:: Problem details ::
The "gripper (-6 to" line through the end of the listing below is what to set down, word for word, and nothing else.
====================
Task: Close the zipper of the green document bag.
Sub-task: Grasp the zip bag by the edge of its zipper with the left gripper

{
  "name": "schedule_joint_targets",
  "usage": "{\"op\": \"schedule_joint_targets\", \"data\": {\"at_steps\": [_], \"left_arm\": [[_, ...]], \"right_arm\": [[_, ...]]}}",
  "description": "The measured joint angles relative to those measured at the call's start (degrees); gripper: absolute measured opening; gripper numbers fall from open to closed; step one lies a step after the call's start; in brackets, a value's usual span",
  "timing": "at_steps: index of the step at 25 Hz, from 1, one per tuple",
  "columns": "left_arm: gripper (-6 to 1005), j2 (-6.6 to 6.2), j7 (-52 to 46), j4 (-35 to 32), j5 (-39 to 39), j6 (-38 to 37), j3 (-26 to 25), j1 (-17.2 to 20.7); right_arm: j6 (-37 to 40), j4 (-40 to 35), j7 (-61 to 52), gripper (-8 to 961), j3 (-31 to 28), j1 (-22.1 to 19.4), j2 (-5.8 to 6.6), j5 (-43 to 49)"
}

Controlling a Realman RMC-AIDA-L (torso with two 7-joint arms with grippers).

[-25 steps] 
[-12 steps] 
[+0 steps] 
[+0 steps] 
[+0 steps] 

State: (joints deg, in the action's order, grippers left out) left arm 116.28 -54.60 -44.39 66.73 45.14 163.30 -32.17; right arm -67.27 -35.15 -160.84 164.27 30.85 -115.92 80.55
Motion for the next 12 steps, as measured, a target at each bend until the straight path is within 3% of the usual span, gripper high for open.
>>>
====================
:: Answer to the problem ::
  "columns": "left_arm: gripper (-6 to 1005), j2 (-6.6 to 6.2), j7 (-52 to 46), j4 (-35 to 32), j5 (-39 to 39), j6 (-38 to 37), j3 (-26 to 25), j1 (-17.2 to 20.7); right_arm: j6 (-37 to 40), j4 (-40 to 35), j7 (-61 to 52), gripper (-8 to 961), j3 (-31 to 28), j1 (-22.1 to 19.4), j2 (-5.8 to 6.6), j5 (-43 to 49)"
}

Controlling a Realman RMC-AIDA-L (torso with two 7-joint arms with grippers).

[-25 steps] 
[-12 steps] 
[+0 steps] 
[+0 steps] 
[+0 steps] 

State: (joints deg, in the action's order, grippers left out) left arm 116.28 -54.60 -44.39 66.73 45.14 163.30 -32.17; right arm -67.27 -35.15 -160.84 164.27 30.85 -115.92 80.55
Motion for the next 12 steps, as measured, a target at each bend until the straight path is within 3% of the usual span, gripper high for open.
>>>

The exercise is now done.